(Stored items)
####################

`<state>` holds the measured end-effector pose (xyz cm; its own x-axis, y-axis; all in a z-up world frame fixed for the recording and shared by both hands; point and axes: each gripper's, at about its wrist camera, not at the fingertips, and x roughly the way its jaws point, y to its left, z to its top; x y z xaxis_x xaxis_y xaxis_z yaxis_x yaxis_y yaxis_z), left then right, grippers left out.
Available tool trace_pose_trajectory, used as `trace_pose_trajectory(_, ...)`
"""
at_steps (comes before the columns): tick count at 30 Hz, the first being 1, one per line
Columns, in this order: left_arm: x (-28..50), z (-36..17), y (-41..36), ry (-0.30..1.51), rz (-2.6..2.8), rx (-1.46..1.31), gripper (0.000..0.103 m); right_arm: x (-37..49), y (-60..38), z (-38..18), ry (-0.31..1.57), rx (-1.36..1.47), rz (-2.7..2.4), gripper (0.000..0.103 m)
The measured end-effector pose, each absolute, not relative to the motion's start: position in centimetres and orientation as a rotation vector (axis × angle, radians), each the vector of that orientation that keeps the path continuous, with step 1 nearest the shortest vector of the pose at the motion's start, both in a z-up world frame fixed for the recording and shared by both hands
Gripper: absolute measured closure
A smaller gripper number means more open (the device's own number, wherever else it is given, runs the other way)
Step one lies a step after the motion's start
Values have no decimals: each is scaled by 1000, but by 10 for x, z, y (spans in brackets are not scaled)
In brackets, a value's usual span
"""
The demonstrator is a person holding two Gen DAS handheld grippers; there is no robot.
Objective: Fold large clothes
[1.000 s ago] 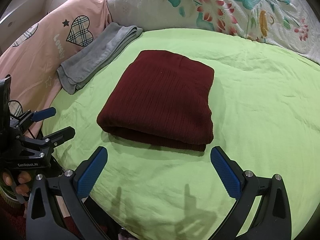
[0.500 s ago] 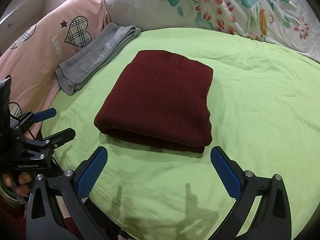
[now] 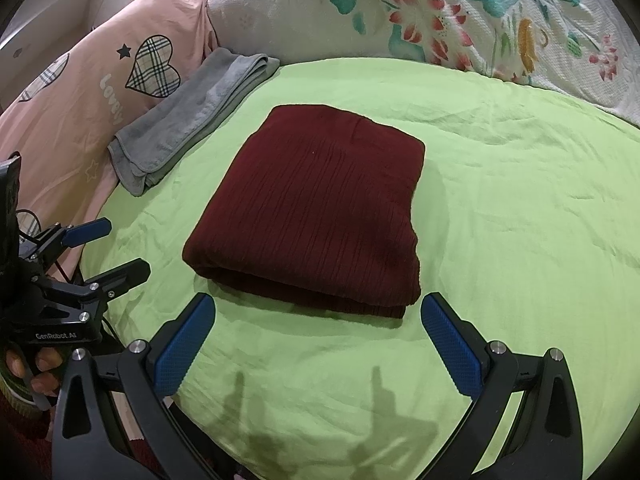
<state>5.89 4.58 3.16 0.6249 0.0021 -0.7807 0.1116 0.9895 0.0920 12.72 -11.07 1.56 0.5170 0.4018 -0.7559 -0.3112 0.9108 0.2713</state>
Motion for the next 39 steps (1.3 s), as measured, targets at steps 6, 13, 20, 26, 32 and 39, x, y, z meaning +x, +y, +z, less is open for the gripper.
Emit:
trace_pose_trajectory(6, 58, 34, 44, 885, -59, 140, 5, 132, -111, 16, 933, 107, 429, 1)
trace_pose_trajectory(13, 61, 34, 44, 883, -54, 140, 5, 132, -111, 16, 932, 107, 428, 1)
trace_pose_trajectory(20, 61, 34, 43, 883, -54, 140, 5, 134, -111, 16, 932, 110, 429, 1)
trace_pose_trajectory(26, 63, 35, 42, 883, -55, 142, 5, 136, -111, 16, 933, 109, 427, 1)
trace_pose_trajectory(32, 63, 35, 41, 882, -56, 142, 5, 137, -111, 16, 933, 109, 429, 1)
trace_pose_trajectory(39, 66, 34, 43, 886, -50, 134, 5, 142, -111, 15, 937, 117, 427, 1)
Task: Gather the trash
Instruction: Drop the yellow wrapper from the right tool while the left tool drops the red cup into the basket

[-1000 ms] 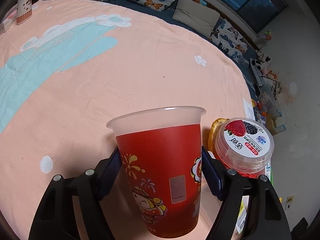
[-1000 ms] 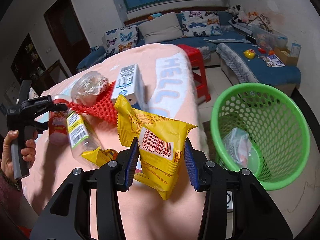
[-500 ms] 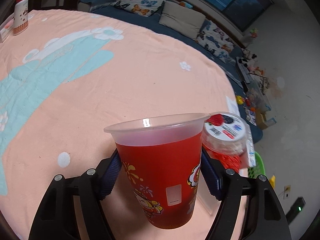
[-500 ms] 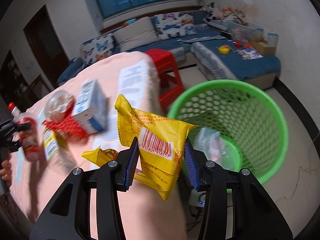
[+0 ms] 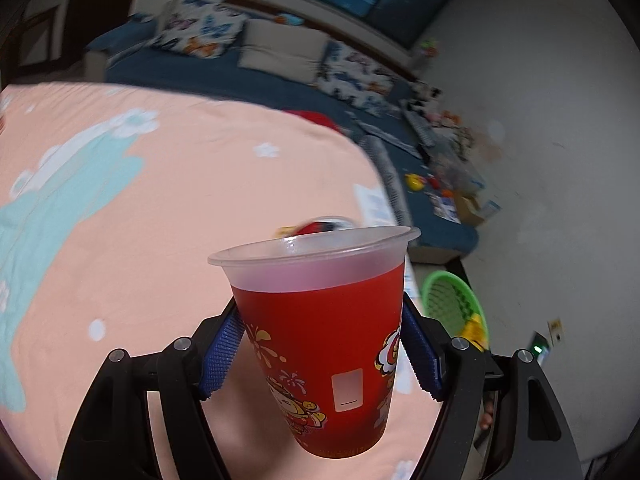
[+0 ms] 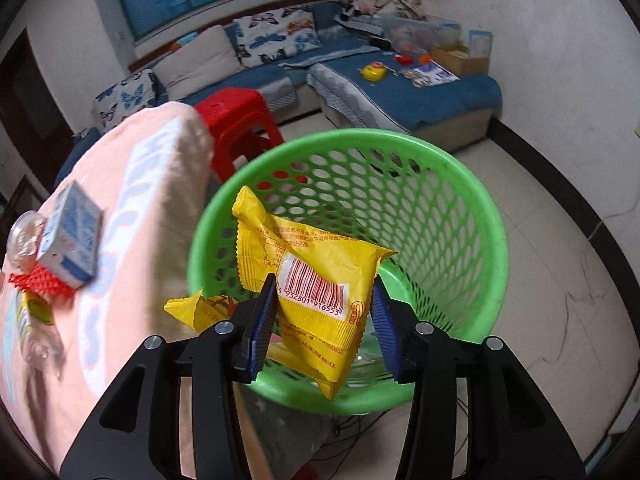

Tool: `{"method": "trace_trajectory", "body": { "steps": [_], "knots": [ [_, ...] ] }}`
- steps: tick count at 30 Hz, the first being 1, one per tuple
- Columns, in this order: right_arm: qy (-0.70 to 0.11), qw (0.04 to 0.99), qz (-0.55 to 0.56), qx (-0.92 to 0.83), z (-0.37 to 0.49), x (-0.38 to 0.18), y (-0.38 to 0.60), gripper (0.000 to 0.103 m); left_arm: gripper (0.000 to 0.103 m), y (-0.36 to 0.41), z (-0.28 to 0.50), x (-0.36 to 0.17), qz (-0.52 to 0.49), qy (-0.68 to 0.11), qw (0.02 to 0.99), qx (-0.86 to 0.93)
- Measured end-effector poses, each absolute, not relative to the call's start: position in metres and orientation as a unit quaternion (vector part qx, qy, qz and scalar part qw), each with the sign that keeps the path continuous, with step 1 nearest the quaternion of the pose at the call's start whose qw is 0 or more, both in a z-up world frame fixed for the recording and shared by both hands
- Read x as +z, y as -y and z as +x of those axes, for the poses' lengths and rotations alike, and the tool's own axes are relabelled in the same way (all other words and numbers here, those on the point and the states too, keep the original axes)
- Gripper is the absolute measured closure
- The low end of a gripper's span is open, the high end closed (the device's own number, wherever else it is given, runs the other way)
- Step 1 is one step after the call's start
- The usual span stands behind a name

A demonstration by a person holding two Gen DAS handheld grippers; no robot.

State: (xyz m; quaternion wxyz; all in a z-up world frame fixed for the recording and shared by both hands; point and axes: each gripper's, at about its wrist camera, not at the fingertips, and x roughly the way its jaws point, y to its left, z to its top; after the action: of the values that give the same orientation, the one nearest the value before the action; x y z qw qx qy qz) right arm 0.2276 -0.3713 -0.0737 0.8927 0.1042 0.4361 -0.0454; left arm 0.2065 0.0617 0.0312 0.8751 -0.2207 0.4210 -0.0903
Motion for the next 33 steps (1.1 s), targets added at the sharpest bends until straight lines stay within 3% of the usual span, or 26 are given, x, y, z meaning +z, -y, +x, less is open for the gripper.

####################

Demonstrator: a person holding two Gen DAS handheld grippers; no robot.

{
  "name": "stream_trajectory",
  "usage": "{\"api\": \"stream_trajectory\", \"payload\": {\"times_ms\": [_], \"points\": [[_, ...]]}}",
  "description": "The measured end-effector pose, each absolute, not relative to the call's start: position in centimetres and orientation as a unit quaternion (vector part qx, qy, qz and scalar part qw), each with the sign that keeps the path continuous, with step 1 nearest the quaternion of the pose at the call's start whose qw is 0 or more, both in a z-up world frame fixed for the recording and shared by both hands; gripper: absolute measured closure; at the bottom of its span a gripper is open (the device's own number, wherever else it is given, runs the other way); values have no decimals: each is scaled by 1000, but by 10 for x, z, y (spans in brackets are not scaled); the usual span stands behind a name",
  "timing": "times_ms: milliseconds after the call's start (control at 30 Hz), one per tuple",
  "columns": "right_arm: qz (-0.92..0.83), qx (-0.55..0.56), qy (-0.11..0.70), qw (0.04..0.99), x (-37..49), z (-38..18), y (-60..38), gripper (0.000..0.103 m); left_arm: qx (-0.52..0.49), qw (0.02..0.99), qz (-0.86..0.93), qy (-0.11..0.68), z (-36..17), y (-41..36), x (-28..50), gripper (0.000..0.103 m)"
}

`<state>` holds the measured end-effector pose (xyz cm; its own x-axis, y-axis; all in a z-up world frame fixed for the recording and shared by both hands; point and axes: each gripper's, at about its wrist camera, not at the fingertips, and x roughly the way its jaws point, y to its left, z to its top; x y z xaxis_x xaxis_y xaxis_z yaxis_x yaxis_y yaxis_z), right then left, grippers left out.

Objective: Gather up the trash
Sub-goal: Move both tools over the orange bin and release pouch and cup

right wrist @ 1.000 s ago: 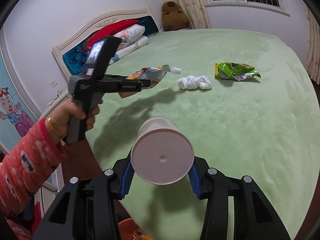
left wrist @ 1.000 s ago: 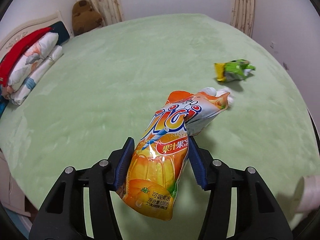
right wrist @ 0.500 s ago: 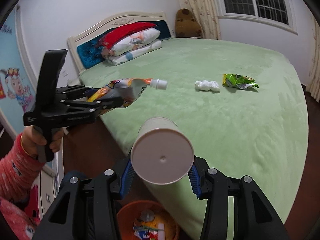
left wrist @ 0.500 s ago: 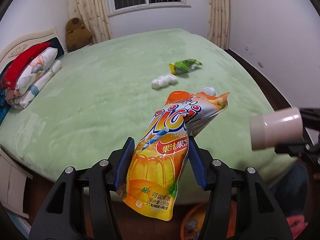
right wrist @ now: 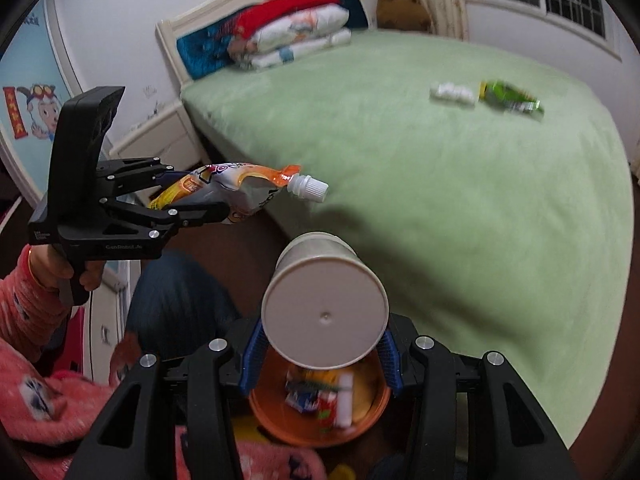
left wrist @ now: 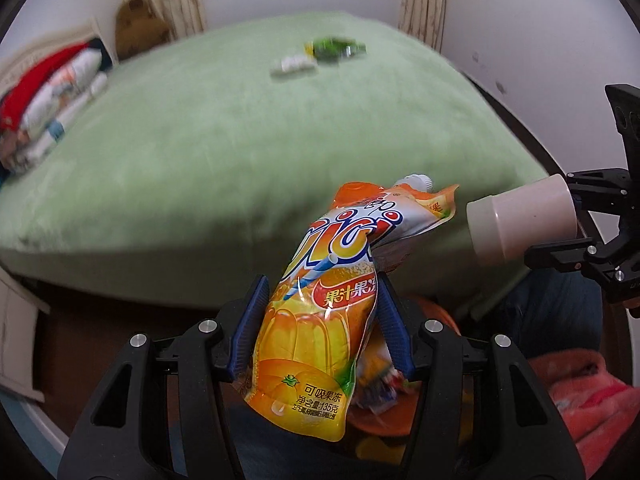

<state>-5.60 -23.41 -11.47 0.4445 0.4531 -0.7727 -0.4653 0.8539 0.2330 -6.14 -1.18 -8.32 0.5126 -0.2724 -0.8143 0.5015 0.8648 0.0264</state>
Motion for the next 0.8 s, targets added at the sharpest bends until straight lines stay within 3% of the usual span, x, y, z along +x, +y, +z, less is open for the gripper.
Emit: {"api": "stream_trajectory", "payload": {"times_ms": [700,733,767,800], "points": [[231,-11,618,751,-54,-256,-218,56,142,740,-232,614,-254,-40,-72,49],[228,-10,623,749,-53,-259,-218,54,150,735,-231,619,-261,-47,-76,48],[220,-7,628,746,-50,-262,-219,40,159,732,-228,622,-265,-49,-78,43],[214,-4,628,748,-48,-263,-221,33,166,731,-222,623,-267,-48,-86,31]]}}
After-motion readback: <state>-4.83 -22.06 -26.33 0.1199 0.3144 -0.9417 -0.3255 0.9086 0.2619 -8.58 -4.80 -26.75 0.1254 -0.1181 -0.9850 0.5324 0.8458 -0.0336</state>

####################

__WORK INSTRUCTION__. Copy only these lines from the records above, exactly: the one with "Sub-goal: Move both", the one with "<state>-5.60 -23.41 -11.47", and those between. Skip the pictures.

__ANSWER SECTION__.
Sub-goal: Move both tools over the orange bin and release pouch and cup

right wrist @ 1.000 s ago: 
left wrist @ 1.000 s ago: 
right wrist @ 0.500 s ago: 
left wrist @ 0.500 s ago: 
right wrist @ now: 
left wrist @ now: 

<state>-5.60 -23.41 -11.47 0.4445 0.4531 -0.7727 -0.4653 0.8539 0.2330 -6.14 -1.18 -8.32 0.5126 -0.2724 -0.8143 0.5015 0.8648 0.0264</state>

The answer given here is complete.